A acadêmica relata que o grupo chegou a reformular a proposta três vezes até definir o projeto final. Além disso, toda a estrutura do trabalho foi concluída em um único dia, antes da apresentação definitiva. Segundo Giovana, isso exigiu grande dedicação, organização e trabalho em equipe, e foi uma experiência extremamente enriquecedora e desafiadora.
“Todo o esforço e empenho dedicados ao projeto foram recompensados no dia da apresentação, quando conquistamos o primeiro lugar na competição. Receber esse reconhecimento foi motivo de grande satisfação e orgulho para toda a equipe, pois refletiu o comprometimento, a perseverança e a dedicação investidos em cada etapa do trabalho”, relata.
Entre os trabalhos apresentados nas diversas edições da atividade, estão alternativas para materiais descartáveis, desenvolvimento de sites ou aplicativos que podem otimizar a triagem, prontuários e/ou o teleatendimento. Também são apresentadas ideias para incentivar a criação de design de dispositivos de reabilitação ou órteses feitos com materiais recicláveis, biodegradáveis ou de baixo custo de produção.

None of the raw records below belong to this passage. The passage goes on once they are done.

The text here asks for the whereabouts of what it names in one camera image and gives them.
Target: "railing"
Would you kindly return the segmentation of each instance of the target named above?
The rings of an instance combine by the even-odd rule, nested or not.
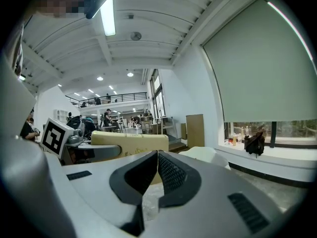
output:
[[[109,95],[102,97],[95,97],[83,101],[75,100],[71,97],[66,96],[66,98],[78,108],[86,108],[91,106],[97,106],[102,104],[117,103],[117,102],[126,102],[126,101],[137,101],[137,100],[146,100],[147,93],[128,93],[128,94],[118,94],[118,95]]]

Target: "roller blind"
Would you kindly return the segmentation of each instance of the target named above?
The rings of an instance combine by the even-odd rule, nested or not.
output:
[[[204,46],[227,122],[317,119],[317,76],[300,39],[265,1]]]

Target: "window sill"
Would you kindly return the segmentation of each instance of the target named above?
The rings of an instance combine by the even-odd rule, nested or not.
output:
[[[317,166],[317,149],[270,148],[269,146],[265,146],[264,152],[258,157],[256,157],[256,154],[246,152],[246,150],[244,150],[244,144],[238,144],[236,146],[218,145],[216,150],[254,161],[268,162],[283,166],[310,169],[315,169]]]

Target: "fluorescent light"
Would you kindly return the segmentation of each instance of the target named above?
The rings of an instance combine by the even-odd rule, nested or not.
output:
[[[286,22],[291,26],[291,28],[294,30],[294,32],[297,34],[298,38],[301,40],[303,46],[305,47],[306,49],[306,52],[310,58],[310,60],[312,61],[313,60],[313,56],[311,54],[311,52],[309,51],[303,37],[300,35],[300,33],[297,31],[296,27],[292,24],[292,22],[278,9],[276,8],[271,2],[267,2],[268,5],[270,5],[274,10],[276,10],[278,12],[278,14],[280,14],[285,20]]]
[[[107,0],[100,8],[101,18],[103,20],[105,34],[107,36],[115,35],[113,0]]]

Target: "window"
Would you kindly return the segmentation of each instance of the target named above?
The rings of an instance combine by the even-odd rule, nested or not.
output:
[[[317,119],[278,122],[226,122],[225,138],[235,133],[242,138],[248,130],[253,136],[262,131],[265,144],[270,147],[317,149]]]
[[[152,90],[152,101],[154,107],[155,118],[160,118],[165,116],[164,98],[163,98],[163,88],[159,80],[159,71],[154,70],[152,74],[152,79],[150,81]]]

“O Hackathon transforma estudantes que seriam apenas ‘reprodutores de técnicas’ em desenvolvedores de soluções. É uma atividade que eleva o nível acadêmico da instituição, entrega projetos com potencial real de mercado e forma profissionais com consciência ecológica, algo que o mercado de trabalho atual tem exigido e valorizado cada vez mais”, conclui a coordenadora do curso de Fisioterapia, professora Leilane Marcos.